This post goes through how to set up a one-way sync of a local python package to a Google Colab instance using cloudflared, lsyncd and some jupyter magic. This allows you to work on a package locally in your IDE of choice and have it automatically stay in sync with the version imported into your notebook. Within a couple of seconds of making a change locally, your changes are auto-reloaded into your running notebook without having to re-import anything. This example is focusing on using a python package but that’s not a requirement. Ultimately we’re just syncing a local directory to a remote one so this could be used in various ways, eg. syncing config files that you want your notebook code to pick up.


One time setup

You will need to install cloudflared and lsyncd on your local machine.

  • cloudflared is used to easily set up an ssh tunnel between your machine and the google colab instance
  • lsyncd is used to detect local file changes and sync them to the target using rsync (in this case with rsyncssh)
  1. Install cloudflared and lsyncd:

    sudo apt-get install cloudflared lsyncd
    

    Refer to the project github pages for alternative installation options.

  2. Next add this to your ~/.ssh/config

    Host *.trycloudflare.com
        HostName %h
        User root
        Port 22
        ProxyCommand /usr/local/bin/cloudflared access ssh --hostname %h
    

    Replace the /usr/local/bin/cloudflared with the absolute path to cloudflared if installed elsewhere.


On each notebook run

Each time you run a notebook, you will need to set up cloudflared on that machine. Thankfully, colab-ssh is a package that handles all this for you.

  1. In your notebook, simply run:

    !pip install colab_ssh --upgrade
    
    from colab_ssh import launch_ssh_cloudflared
    launch_ssh_cloudflared(password='<SSH_PASSWORD_HERE>')
    

    This will return an ssh command like this:

    ssh <CLOUDFLARE_PREFIX>.trycloudflare.com
    
  2. Next, you’ll want to add your ssh key to the remote ~/.ssh/authorized_keys. From your local, run:
    ssh-copy-id <CLOUDFLARE_PREFIX>.trycloudflare.com
    

    You should now be able to ssh into the colab instance without a password.

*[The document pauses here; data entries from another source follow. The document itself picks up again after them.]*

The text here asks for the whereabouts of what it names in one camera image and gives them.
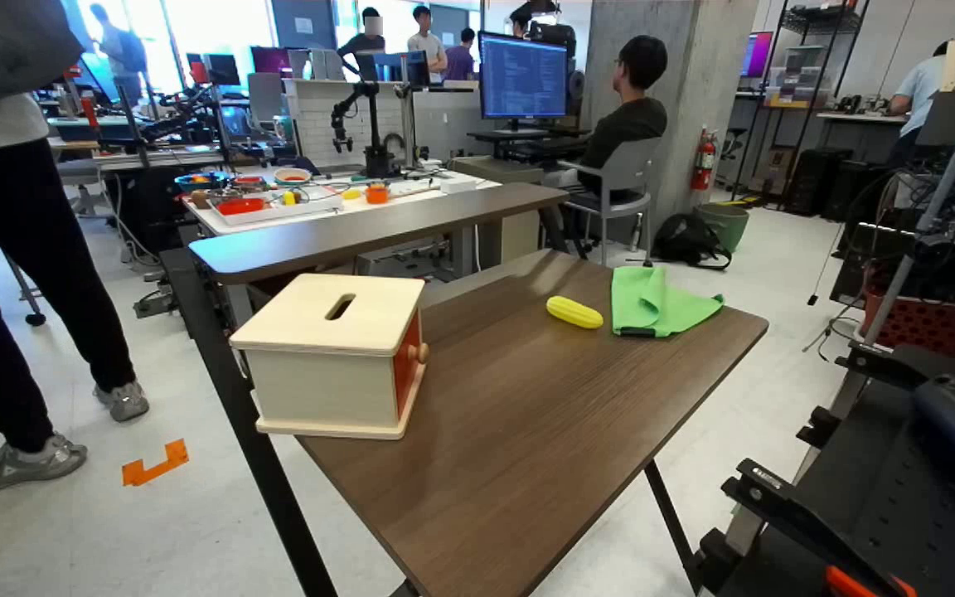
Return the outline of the small black robot arm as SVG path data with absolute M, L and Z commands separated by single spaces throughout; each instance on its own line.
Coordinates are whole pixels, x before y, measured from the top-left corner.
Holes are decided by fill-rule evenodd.
M 410 94 L 393 87 L 390 96 L 402 102 L 393 130 L 382 118 L 382 84 L 373 78 L 354 84 L 349 96 L 332 107 L 332 148 L 359 153 L 369 180 L 396 180 L 417 159 Z

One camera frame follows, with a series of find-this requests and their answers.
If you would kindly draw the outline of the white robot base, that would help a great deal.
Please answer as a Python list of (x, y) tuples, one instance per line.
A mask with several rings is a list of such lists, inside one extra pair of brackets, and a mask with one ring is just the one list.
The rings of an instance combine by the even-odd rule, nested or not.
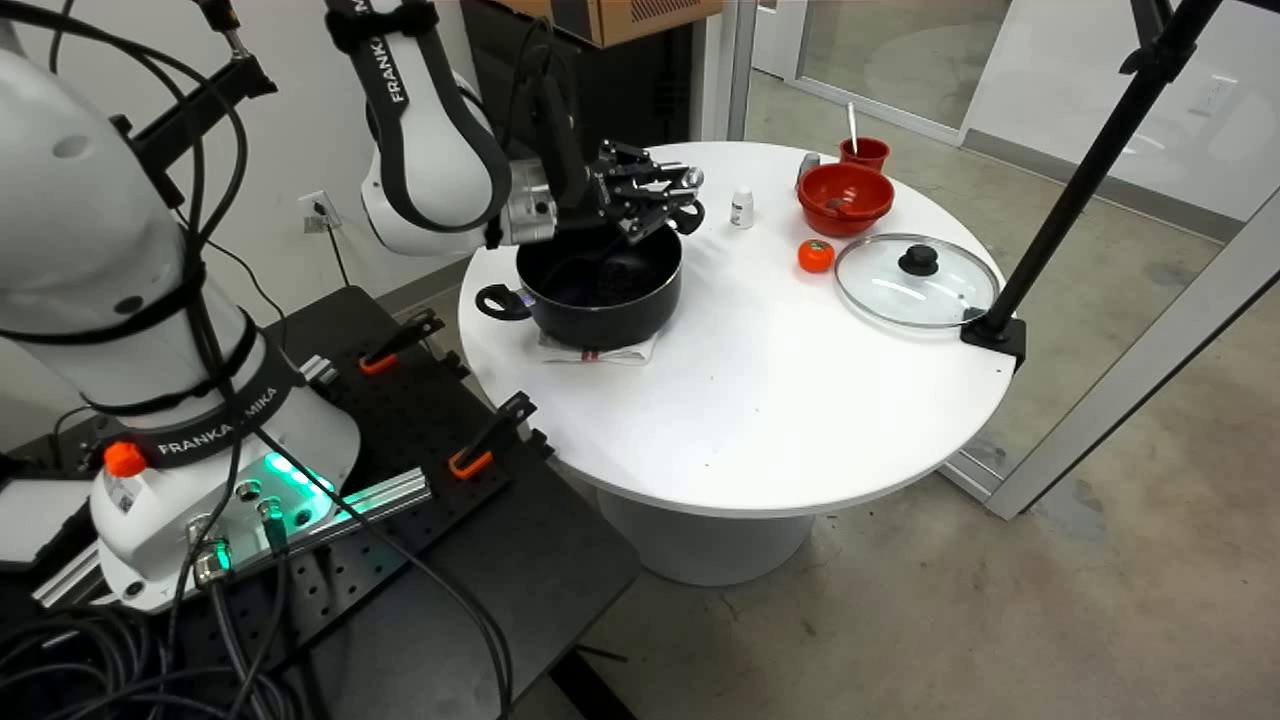
[(356, 466), (356, 420), (203, 276), (113, 119), (19, 53), (0, 54), (0, 331), (110, 424), (93, 528), (128, 607), (315, 528)]

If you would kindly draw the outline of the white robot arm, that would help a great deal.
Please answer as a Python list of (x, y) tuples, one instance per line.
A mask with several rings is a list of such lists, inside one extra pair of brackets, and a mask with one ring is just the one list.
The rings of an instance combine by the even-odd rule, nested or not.
[(392, 220), (392, 253), (448, 255), (461, 242), (552, 242), (574, 231), (630, 246), (661, 228), (705, 222), (695, 166), (626, 139), (586, 153), (556, 59), (518, 84), (511, 102), (533, 129), (518, 139), (454, 73), (433, 0), (323, 0), (323, 28), (364, 91), (364, 210)]

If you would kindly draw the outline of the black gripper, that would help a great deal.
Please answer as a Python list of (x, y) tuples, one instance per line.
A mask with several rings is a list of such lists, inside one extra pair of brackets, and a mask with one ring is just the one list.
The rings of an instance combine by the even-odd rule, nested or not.
[(694, 236), (705, 222), (705, 171), (655, 161), (639, 144), (605, 139), (595, 155), (578, 144), (552, 144), (543, 166), (562, 231), (609, 228), (626, 242), (639, 242), (661, 228)]

  3. Now we can start up lsyncd. You need to specify the source and target directories. From your local, run:
    lsyncd -nodaemon -delay 1 -rsyncssh <SOURCE_DIR> <CLOUDFLARE_PREFIX>.trycloudflare.com /<PACKAGE_NAME>
    

    For example:

    lsyncd -nodaemon -delay 1 -rsyncssh /home/lucas/repos/demo_package training-eggs-others-criminal.trycloudflare.com /demo_package
    
  4. Finally, back in the notebook, run:

    import sys
    sys.path.insert(0, '/<PACKAGE_NAME>')
    
    %load_ext autoreload
    %autoreload 2
    
    import <PACKAGE_NAME>
    

    When you import your package into the notebook, it will be pointing at the synced directory. Whenever you make changes locally, they are synced to colab, and when you next run a cell, colab will reload the package with all the updates.